Is Debt Negotiation Bad?

Is debt negotiation bad? Well, yes and no. It all depends on your
situation and how you view the negatives (and positives) of debt
negotiation.

Educating yourself about the ins and outs of debt negotiation is
a good first step. Please note that the term ‘debt negotiation’
is also known as debt arbitration or debt settlement.

For starters, a lender has little motivation to arbitrate
anything less than the full amount unless the person is two to
three months behind in payment.

To answer your question is debt negotiation bad? You need view it
as a last-resort measure. The truth of the matter is it’s one
step away from declaring bankruptcy.

Remember, your lender gave you the money or property in good
faith. He or she has every right to expect that the loan be
repaid in full. Morally, you should do everything that is within
your power to pay your debt(s).

However, this is not always possible and despite how much you
would like to repay the loan in full you just can’t – not now and
not in the foreseeable future. This is where debt negotiation
comes into play. It may be your only logical course of action.

And, in the case of an old debt that you’ve long since forgotten
about, debt negotiation would be the best way of dealing with it.
There’s no point in keeping a small blemish on report when a
little negotiation can easily turn things around.

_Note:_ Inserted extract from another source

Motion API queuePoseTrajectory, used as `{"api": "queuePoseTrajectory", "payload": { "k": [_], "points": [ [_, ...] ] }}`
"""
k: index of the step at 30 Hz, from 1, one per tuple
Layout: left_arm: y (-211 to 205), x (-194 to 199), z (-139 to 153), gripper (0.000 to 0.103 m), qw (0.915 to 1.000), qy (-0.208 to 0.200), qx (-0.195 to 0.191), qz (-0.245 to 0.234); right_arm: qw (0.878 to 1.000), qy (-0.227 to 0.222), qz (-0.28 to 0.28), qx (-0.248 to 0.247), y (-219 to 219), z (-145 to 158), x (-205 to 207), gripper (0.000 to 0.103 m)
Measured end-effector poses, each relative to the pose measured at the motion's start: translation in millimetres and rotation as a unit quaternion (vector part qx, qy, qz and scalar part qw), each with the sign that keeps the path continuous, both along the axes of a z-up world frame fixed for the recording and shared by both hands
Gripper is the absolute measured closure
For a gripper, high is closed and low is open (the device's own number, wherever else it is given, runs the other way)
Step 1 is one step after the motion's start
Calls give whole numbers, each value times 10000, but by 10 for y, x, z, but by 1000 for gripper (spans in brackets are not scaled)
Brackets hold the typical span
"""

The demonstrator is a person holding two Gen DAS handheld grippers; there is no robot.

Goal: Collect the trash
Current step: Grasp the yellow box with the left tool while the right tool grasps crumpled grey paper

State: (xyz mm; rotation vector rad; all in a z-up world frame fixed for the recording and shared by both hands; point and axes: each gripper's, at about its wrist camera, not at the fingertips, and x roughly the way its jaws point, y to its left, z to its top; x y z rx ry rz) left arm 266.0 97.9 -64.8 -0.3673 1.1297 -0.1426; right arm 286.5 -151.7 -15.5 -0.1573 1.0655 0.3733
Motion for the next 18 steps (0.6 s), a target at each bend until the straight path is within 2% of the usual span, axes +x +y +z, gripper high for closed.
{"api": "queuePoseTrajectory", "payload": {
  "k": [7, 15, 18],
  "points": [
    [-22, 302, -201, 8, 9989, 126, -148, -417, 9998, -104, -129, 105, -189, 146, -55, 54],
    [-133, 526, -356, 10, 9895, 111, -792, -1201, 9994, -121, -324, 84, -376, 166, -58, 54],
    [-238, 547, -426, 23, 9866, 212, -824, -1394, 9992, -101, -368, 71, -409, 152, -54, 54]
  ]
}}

But if you find yourself overwhelmed with your current debt load,
credit counselling should instead be your first action step. A
credit counsellor will give you some tools and suggestions for
reducing your payments.

Debt consolidation may be more appropriate. A credit counsellor
will walk you through the debt consolidation process. In a
nutshell, it means creating a whole new loan for a longer period
of time. This would hopefully lower your payments enough so you
can get back on track.

Please know however, that debt consolidation can be nothing more
than a way of putting off the evitable. It really does little to
correct the problem. That’s why many people come back to debt
negotiation as a way of getting out of their financial problems
and starting fresh start.

If you’re determined to pay of your debt(s) and turn over a new
‘financial’ leaf you may wish to contact your creditors yourself.
By doing so, you may be able to negotiate a lower interest rate
or a more realistic repayment plan. This is known as self
arbitration.

So, is debt negotiation bad if you really need it? The bottom
line answer is no. When your debt is very delinquent, negotiation
is often in your best interest. If this is the case, now is the
time to either consider self arbitration or seek out the help of
a debt negotiation company.

Although a debt negotiation program will lower your credit score
for as long a you’re in the program, you’ll also find that most
debt negotiation companies require the creditor to make sure that
the final credit report reflects the account is now paid in full.
Therefore, once your account is settled you will no longer have a
negative report.

A number of debt negotiation companies also include a credit
repair service as part of their debt negotiation program. This
repair service removes any negative items caused by the program.
Although it is part of the program there are additional fees
associated with this service.

Is debt negotiation bad? Ultimately, you’re the best person to
judge whether debt negotiation is right for you or if it’s in
your best interest to consider another alternative such as debt
consolidation.

This is where negotiation and your question, “Is debt negotiation
bad?” comes in. Debt negotiation is bad in that it means the
complete destruction of your credit history.